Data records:

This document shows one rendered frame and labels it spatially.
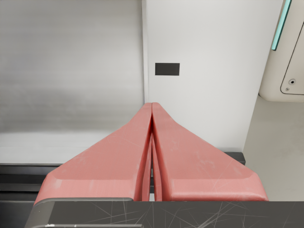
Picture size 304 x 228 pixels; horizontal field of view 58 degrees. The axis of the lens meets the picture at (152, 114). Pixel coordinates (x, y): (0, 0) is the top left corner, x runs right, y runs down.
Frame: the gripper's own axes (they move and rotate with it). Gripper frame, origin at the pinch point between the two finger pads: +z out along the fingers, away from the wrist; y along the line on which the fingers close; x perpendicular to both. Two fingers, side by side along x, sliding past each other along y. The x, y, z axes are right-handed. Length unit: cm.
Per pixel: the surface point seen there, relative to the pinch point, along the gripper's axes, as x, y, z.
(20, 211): 35.7, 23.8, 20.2
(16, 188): 27.1, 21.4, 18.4
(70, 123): 15.4, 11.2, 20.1
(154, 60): 6.2, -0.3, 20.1
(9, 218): 38, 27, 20
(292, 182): 130, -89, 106
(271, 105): 71, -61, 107
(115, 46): 4.3, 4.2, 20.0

INSTRUCTIONS TO FOLLOW:
Find each line in the records that contains the string "gripper", then say how many there are and nothing else.

RESPONSE TO THIS TASK:
2